What you will do:
Lines from the one holding "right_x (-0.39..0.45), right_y" through the end of the entries, inclusive, form the whole output; reproduce them exactly and omit pictures.

Data extract:
════════

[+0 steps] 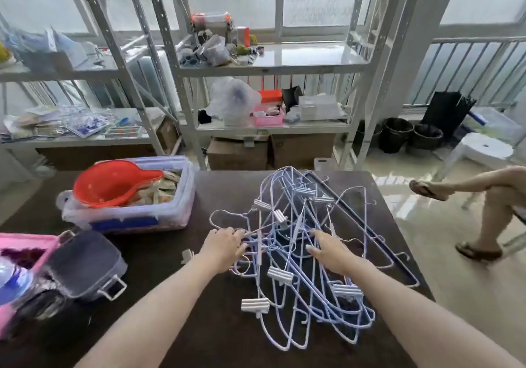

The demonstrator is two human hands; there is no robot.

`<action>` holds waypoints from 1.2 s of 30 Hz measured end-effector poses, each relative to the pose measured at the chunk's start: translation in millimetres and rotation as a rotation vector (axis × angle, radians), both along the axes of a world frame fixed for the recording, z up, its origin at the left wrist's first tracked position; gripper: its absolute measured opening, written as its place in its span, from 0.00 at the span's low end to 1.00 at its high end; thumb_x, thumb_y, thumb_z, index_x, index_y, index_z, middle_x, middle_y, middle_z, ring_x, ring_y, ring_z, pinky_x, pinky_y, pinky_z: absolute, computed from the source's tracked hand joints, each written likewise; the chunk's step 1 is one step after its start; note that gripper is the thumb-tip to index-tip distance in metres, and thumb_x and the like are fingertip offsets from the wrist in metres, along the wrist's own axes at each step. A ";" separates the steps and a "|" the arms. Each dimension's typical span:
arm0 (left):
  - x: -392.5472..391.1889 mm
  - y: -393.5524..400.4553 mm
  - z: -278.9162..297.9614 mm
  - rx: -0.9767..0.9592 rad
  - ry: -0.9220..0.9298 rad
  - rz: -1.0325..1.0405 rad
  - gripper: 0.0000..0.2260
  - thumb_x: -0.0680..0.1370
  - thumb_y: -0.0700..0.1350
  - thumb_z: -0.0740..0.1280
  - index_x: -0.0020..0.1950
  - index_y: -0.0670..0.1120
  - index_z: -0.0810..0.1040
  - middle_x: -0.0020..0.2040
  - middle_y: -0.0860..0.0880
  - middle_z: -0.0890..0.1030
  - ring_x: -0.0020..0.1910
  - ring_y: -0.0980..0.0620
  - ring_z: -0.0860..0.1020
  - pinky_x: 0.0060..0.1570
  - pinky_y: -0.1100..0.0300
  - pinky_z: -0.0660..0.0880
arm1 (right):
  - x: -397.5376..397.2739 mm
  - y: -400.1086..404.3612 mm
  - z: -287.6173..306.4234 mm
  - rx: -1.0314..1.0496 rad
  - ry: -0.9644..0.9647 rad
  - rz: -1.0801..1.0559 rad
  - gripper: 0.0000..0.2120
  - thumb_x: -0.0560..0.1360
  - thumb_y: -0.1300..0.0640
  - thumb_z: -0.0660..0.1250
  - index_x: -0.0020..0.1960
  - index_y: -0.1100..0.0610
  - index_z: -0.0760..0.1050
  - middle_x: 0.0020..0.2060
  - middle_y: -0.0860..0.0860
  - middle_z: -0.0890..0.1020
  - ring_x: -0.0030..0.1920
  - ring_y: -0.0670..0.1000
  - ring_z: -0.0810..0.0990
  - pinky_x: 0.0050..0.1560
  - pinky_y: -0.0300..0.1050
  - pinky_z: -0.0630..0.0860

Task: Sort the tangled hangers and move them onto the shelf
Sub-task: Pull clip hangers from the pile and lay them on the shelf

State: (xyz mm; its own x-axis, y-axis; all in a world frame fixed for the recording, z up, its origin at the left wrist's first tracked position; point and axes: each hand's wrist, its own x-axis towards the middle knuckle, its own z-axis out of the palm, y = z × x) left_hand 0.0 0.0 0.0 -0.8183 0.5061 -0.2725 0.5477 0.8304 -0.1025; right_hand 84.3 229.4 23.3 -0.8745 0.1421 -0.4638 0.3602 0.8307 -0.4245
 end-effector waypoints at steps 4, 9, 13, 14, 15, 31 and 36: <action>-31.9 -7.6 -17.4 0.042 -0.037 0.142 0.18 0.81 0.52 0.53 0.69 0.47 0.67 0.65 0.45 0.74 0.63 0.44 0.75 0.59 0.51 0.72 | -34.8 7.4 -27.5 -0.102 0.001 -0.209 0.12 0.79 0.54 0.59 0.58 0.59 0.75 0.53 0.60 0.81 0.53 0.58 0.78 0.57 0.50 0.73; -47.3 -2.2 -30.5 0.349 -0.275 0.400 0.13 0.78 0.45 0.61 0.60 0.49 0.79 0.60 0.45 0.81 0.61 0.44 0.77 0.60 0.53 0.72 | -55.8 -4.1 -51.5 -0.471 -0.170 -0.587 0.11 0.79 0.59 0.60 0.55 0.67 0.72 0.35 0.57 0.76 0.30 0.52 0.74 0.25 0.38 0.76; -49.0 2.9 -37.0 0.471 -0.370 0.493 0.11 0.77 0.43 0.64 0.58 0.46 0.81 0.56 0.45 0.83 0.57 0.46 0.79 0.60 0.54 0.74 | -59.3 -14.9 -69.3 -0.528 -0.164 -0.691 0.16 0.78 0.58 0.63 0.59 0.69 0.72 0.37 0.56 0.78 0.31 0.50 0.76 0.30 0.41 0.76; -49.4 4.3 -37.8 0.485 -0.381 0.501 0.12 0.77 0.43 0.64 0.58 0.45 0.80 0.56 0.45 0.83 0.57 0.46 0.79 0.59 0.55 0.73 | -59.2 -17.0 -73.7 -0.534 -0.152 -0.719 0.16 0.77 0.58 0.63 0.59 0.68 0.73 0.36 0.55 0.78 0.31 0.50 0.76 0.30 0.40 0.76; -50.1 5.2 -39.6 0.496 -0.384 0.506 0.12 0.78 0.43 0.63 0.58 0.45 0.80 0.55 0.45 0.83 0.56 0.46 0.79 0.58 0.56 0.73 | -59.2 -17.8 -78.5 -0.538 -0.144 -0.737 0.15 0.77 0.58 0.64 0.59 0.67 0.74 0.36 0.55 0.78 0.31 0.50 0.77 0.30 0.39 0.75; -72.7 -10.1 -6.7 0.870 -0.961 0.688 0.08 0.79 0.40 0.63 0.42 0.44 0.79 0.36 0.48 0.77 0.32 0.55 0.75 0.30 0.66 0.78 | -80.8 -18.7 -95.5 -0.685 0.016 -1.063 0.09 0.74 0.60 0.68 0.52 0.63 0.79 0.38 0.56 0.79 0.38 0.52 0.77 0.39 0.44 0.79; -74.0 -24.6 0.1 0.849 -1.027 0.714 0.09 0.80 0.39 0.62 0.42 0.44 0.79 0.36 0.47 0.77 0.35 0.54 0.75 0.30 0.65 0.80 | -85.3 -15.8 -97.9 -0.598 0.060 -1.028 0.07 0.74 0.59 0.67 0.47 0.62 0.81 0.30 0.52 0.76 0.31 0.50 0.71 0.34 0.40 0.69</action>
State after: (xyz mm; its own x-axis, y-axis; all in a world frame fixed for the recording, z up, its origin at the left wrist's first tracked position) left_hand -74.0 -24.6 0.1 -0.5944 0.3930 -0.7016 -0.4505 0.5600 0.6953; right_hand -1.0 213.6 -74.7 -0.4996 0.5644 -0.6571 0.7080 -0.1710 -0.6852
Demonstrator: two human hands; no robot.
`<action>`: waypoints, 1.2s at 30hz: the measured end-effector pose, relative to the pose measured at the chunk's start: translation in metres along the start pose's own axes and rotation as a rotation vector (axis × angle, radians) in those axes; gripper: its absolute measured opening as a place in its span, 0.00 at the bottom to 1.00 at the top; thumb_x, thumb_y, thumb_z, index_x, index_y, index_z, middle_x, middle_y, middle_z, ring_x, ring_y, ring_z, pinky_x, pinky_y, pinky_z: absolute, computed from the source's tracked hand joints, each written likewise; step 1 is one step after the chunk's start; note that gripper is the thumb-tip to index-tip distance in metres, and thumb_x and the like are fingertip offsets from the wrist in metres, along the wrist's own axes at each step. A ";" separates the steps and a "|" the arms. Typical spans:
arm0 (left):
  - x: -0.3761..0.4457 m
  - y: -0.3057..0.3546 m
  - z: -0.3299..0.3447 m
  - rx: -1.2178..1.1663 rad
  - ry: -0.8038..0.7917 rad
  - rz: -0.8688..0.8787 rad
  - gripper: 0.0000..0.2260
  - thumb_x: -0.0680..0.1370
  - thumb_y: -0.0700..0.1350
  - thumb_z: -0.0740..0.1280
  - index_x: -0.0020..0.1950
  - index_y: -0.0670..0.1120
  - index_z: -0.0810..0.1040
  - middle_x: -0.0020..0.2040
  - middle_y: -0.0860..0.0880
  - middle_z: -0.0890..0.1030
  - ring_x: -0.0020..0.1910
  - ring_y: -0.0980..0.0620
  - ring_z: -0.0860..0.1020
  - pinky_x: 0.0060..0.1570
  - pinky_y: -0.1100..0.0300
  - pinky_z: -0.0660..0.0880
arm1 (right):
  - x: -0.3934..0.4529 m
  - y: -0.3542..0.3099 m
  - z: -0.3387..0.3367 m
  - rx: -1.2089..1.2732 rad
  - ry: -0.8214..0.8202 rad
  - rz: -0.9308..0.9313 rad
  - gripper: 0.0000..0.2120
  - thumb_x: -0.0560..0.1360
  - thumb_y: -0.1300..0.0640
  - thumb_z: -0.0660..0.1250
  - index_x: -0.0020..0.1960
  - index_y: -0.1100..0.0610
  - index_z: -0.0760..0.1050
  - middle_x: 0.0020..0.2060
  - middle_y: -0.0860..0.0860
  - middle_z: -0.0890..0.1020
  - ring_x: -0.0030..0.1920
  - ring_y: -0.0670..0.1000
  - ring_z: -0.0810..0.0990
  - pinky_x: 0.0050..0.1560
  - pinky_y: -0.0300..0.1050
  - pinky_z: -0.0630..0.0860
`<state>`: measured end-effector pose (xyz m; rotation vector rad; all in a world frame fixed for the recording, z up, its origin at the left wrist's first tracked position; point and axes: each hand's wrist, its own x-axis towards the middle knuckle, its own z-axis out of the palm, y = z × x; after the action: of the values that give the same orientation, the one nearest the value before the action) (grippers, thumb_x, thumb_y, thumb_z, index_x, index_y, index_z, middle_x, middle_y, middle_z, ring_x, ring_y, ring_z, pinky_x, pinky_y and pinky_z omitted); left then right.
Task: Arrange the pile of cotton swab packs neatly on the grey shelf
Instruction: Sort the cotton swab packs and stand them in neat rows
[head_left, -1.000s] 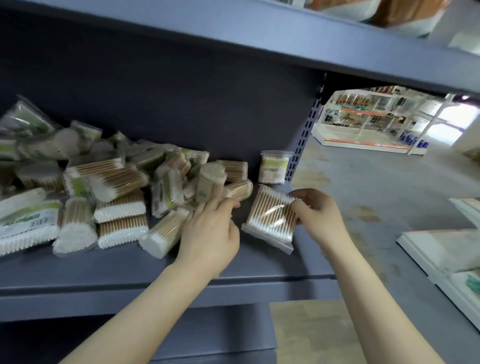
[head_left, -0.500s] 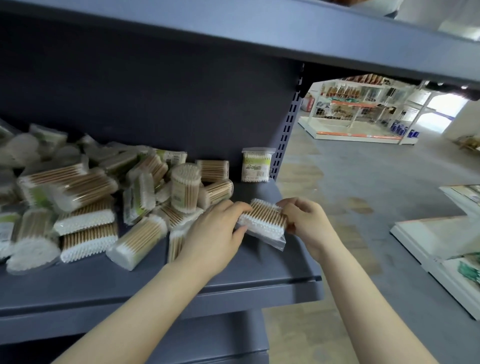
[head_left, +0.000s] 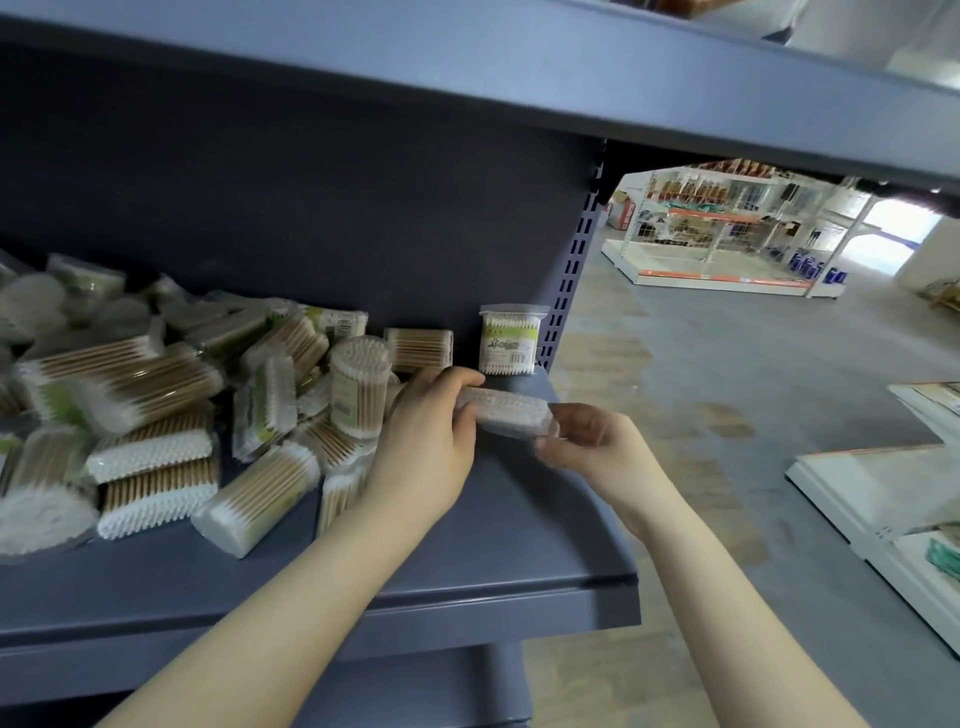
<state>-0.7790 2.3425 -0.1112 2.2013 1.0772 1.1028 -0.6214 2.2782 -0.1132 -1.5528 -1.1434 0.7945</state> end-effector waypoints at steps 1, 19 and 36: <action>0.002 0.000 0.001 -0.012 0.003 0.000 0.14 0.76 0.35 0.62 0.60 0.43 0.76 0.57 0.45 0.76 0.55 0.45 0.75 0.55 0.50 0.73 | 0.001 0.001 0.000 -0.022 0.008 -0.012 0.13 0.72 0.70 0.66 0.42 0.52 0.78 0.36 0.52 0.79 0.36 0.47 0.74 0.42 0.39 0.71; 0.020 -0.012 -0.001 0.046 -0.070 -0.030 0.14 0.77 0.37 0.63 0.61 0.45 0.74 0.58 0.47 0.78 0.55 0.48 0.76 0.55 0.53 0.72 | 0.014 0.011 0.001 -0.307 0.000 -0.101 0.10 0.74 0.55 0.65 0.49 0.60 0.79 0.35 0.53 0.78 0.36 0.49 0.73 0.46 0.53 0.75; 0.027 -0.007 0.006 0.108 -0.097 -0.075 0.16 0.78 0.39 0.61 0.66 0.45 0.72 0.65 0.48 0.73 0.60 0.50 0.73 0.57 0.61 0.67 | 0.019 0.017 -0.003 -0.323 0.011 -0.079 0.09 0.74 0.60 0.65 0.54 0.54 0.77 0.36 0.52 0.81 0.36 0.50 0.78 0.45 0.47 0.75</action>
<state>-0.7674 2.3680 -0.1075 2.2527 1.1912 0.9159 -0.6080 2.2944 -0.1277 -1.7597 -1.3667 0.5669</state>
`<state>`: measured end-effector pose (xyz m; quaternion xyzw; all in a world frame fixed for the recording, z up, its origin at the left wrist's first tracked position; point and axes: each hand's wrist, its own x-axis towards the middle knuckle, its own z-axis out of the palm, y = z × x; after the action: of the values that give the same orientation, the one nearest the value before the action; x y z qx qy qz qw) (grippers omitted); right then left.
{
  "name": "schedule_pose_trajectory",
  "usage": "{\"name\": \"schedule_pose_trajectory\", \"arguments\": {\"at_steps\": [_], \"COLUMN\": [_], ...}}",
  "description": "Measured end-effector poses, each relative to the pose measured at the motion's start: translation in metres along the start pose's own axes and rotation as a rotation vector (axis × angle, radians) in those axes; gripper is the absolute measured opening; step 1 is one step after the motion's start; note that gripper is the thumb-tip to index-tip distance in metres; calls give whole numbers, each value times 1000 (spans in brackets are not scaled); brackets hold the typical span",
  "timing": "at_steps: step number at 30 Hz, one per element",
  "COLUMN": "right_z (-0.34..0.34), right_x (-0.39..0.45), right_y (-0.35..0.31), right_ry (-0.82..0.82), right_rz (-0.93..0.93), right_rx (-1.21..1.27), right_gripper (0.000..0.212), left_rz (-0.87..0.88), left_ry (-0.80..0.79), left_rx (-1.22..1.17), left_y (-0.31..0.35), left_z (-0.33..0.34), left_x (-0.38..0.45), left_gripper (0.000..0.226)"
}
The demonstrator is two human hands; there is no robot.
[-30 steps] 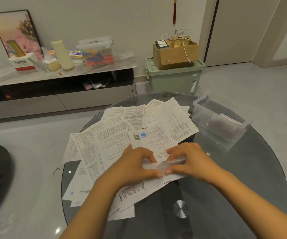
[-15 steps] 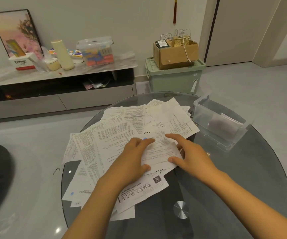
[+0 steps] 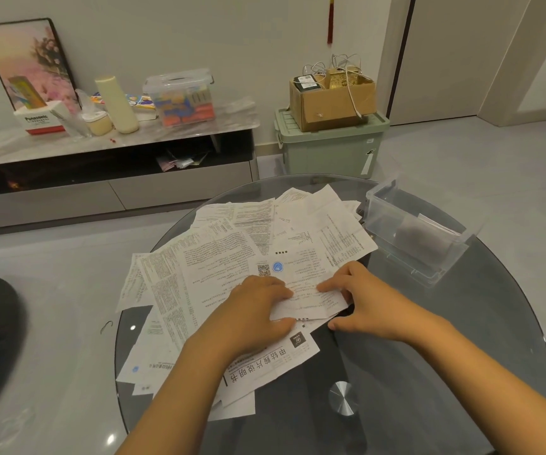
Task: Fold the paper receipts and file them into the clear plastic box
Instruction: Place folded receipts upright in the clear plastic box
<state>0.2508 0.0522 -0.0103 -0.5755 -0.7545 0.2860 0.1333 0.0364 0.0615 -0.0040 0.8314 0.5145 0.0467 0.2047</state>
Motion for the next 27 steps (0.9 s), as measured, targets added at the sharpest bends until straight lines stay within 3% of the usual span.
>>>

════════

Answer box:
  "COLUMN": "right_z (-0.34..0.34), right_x (-0.39..0.45), right_y (-0.35..0.31), right_ry (-0.82..0.82), right_rz (-0.93..0.93), right_rx (-1.21..1.27), right_gripper (0.000..0.212), left_rz (-0.87..0.88), left_ry (-0.80..0.79), left_rx (-1.22..1.17), left_y (-0.31..0.35), left_z (-0.33..0.34), left_x (-0.38..0.45), left_gripper (0.000..0.226)"
}
The demonstrator is two human hands; there is no robot.
[-30 steps] 
[-15 steps] 
[+0 steps] 
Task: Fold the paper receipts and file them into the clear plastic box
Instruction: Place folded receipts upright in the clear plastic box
<state>0.2508 0.0522 -0.0103 -0.5755 -0.7545 0.2860 0.1333 0.0364 0.0615 -0.0040 0.8314 0.5145 0.0467 0.2047</state>
Motion for the next 27 steps (0.9 s), as measured, targets added at the sharpest bends until straight lines stay within 3% of the usual span.
>>>

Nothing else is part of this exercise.